Le altre “micro-gaffe” di Maria Stella Gelmini
Come quando nell’ottobre 2008, durante una discussione in Senato, afferma: «Il libro bianco scritto sotto l’egìda del governo Prodi». Dopo il boato scatenato dall’opposizione a causa dell’errato accento, Schifani interrompe la discussione e la Gelmini si corregge: «ègida». Questioni di lingua, come quando commentando un’affermazione di La Russa su un altro collega di partito, Italo Bocchino, afferma: «È vero, hai ragione: è l’effetto Bocchino. Ora il Pdl è più compatto».
Agli scivoloni linguistici fanno il paio uscite poco edificanti su tematiche politiche, come quando nel 2010 annuncia entusiasta la nascita dell’Istituzione dell’Anagrafe della Ricerca, che però esiste dal 1980, con tanto di segnalazione sul sito del Ministero. Di lì a poco la ministra, da poco divenuta mamma, esprime la sua singolare posizione sul congedo di maternità: «Io ho più facilità di altre donne a tornare subito a lavorare senza trascurare mia figlia. Ma non vuol dire non essere una buona mamma, dovrebbero farlo tutte. Però le donne normali che lavorano dopo il parto sono costrette a stare a casa. Lo giudico un privilegio».
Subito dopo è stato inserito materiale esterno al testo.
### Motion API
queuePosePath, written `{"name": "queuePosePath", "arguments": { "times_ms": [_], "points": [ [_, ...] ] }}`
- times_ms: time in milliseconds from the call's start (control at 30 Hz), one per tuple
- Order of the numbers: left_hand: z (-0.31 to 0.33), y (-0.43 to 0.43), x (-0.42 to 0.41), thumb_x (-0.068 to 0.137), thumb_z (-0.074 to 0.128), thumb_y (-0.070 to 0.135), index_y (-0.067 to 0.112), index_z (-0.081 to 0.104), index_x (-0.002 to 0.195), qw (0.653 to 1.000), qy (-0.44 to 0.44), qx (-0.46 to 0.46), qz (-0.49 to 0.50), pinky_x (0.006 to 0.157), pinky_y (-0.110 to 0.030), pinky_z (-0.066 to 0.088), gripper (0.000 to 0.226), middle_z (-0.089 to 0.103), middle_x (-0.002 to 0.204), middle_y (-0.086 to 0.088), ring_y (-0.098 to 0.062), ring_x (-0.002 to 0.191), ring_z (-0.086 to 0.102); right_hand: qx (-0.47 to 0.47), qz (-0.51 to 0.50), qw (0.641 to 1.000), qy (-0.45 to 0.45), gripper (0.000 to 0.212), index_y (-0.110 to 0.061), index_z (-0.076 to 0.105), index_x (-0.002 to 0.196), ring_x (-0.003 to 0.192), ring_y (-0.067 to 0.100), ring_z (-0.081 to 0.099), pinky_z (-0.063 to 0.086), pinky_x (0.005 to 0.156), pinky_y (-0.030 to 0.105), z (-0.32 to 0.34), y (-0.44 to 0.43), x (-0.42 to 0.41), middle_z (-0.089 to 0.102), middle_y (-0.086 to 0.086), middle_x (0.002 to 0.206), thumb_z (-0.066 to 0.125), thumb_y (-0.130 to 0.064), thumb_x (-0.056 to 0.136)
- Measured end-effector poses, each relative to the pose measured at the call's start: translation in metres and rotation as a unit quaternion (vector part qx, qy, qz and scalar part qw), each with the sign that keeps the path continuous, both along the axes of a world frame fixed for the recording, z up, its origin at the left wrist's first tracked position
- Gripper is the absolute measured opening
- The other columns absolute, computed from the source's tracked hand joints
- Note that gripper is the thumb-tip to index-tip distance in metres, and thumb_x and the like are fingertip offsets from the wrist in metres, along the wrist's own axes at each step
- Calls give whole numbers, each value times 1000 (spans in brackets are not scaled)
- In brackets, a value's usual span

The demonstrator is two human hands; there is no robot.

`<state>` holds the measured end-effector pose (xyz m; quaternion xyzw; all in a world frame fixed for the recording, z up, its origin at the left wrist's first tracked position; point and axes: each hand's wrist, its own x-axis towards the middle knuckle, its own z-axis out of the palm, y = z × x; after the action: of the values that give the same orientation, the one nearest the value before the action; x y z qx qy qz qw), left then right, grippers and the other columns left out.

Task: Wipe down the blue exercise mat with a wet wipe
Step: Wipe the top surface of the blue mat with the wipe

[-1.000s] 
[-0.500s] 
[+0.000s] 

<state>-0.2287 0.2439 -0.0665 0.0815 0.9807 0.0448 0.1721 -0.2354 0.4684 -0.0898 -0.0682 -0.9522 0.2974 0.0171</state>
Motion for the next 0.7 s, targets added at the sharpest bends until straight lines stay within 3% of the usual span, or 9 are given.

Agli inciampi su tematiche personali si affiancano anche delle querelle coi colleghi di governo, su tutti col ministro all’economia Giulio Tremonti. Quando il 20 aprile 2011, durante una puntata di Ballarò Enrico Letta riferisce che nel documento, presentato da Tremonti a Bruxelles, sarebbero previsti tagli per 4 miliardi al settore dell’istruzione di sua competenza, la ministra Gelmini, non al corrente della revisione dei fondi al suo dicastero, chiede di visionare i documenti, esclamando: «Tremonti me lo avrebbe detto!».
La ministra dell’istruzione non si scoraggia e prova a cominciare tutto il suo entusiasmo ai maturandi 2011, con una lettera in cui dichiara: «Alla maturità, nel 1992, scelsi un tema su Fogazzaro, Palazzeschi e i crepuscolari». L’anno in cui Gelmini sostenne l’esame – presso il liceo privato confessionale “Arici” di Brescia, dopo aver frequentato il liceo ginnasio “Daniele Manin” di Cremona e per un breve periodo il liceo “Girolamo Bagatta” di Desenzano del Garda – tra le tracce di italiano figuravano sì i crepuscolari e Palazzeschi, ma non Fogazzaro che deve aver confuso con Corazzini.
Il tunnel (inesistente) del Gran Sasso
Di tante gaffe ce n’è una destinata ad entrare negli annali, anzi, sui libri di testo. Era il 24 settembre 2011, nel comunicato di congratulazioni diffuso dall’ufficio stampa del dicastero dell’Istruzione c’era un riferimento – errato – alla costruzione di un ipotetico tunnel Svizzera-Abruzzo e all’investimento milionario del Miur, in realtà finalizzato agli esperimenti. Entusiasta per la scoperta del Cern di Ginevra e dell’Istituto nazionale di fisica nucleare dei neutrini che avevano superato la velocità della luce, dichiarava: «Alla costruzione del tunnel tra il Cern e i laboratori del Gran Sasso, attraverso il quale si è svolto l’esperimento, l’Italia ha contribuito con uno stanziamento oggi stimabile intorno ai 45 milioni di euro». Un tunnel lungo 732 chilometri dal Gran Sasso al Cern, mai esistito, che portò alle dimissioni irrevocabili del portavoce della ministra, anche se la responsabilità del comunicato non era ascrivibile a lui. Un abbaglio divenuto cult, quasi come l’infinità saga delle sparate del ponte sullo Stretto.